**WHAT THIS TASK INVOLVES:** Copy the data that appears below exactly. Drop the pictures.

**RECORDED DATA:**
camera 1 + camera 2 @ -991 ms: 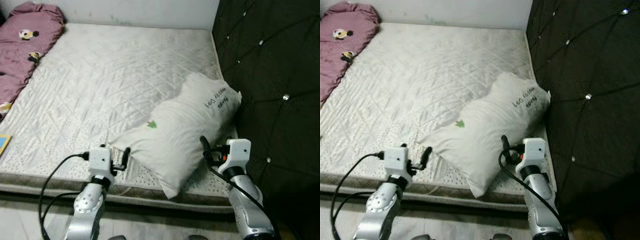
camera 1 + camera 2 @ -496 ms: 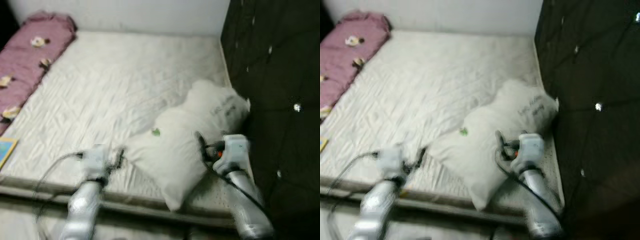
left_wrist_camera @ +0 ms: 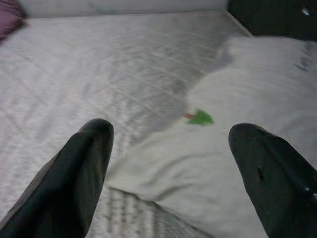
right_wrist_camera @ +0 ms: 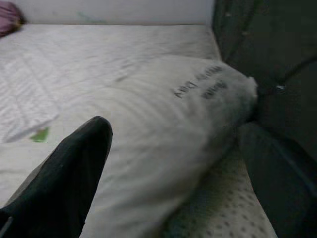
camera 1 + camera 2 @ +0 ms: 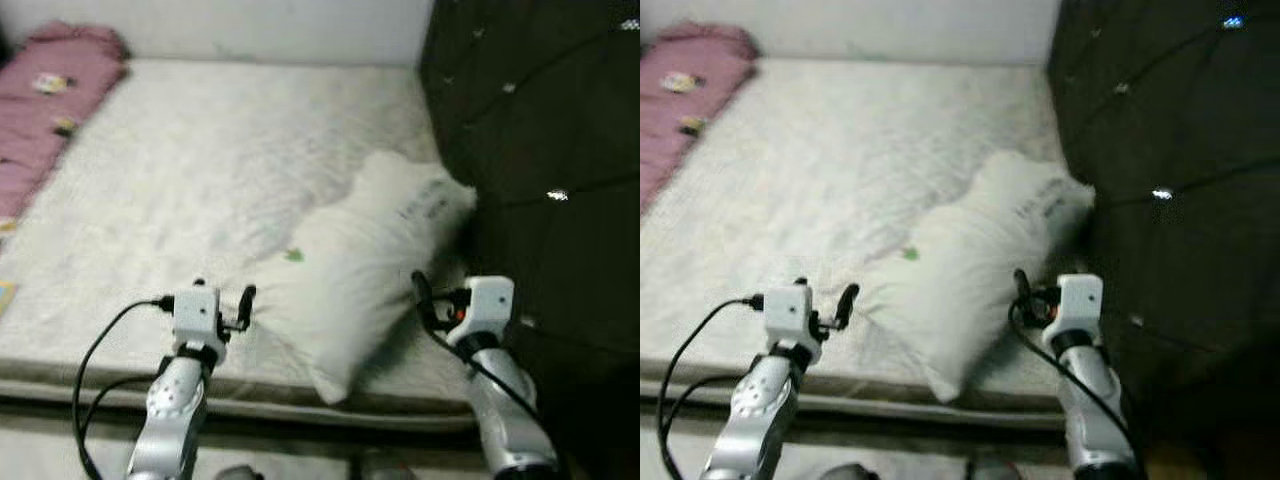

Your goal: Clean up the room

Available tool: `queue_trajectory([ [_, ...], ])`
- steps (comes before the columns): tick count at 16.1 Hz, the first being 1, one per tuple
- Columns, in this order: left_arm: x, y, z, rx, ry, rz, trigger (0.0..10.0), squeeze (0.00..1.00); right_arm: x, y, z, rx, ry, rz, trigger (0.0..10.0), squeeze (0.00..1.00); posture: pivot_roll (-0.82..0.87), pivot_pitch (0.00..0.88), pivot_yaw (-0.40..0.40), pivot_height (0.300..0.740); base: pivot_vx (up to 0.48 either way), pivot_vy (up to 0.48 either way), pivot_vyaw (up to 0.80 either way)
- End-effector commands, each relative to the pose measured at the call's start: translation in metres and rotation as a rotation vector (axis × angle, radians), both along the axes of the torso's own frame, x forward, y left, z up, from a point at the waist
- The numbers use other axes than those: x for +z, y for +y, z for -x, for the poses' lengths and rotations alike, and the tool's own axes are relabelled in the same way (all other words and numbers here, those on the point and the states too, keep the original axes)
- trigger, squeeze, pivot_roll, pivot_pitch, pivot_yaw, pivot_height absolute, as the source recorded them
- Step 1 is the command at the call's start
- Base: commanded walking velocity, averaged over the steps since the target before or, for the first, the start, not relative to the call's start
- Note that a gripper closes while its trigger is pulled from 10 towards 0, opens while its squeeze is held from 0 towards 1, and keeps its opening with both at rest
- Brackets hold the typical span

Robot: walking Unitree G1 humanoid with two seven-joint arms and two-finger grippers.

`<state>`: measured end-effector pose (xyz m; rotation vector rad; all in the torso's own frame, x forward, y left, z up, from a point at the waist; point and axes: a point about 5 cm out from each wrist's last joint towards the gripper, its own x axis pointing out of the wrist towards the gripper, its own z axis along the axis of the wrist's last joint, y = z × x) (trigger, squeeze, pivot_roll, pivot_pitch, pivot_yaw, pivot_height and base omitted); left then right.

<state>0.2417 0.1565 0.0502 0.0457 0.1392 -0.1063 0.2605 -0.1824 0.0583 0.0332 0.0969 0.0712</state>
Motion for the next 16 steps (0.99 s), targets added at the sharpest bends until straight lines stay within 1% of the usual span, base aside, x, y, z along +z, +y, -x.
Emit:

**THE COMPLETED TASK:**
camera 1 + camera 2 @ -991 ms: 
camera 1 + camera 2 @ -496 ms: 
left_wrist_camera @ +0 ms: 
right_wrist_camera @ +0 ms: 
camera 1 + camera 2 @ +0 ms: 

Your goal: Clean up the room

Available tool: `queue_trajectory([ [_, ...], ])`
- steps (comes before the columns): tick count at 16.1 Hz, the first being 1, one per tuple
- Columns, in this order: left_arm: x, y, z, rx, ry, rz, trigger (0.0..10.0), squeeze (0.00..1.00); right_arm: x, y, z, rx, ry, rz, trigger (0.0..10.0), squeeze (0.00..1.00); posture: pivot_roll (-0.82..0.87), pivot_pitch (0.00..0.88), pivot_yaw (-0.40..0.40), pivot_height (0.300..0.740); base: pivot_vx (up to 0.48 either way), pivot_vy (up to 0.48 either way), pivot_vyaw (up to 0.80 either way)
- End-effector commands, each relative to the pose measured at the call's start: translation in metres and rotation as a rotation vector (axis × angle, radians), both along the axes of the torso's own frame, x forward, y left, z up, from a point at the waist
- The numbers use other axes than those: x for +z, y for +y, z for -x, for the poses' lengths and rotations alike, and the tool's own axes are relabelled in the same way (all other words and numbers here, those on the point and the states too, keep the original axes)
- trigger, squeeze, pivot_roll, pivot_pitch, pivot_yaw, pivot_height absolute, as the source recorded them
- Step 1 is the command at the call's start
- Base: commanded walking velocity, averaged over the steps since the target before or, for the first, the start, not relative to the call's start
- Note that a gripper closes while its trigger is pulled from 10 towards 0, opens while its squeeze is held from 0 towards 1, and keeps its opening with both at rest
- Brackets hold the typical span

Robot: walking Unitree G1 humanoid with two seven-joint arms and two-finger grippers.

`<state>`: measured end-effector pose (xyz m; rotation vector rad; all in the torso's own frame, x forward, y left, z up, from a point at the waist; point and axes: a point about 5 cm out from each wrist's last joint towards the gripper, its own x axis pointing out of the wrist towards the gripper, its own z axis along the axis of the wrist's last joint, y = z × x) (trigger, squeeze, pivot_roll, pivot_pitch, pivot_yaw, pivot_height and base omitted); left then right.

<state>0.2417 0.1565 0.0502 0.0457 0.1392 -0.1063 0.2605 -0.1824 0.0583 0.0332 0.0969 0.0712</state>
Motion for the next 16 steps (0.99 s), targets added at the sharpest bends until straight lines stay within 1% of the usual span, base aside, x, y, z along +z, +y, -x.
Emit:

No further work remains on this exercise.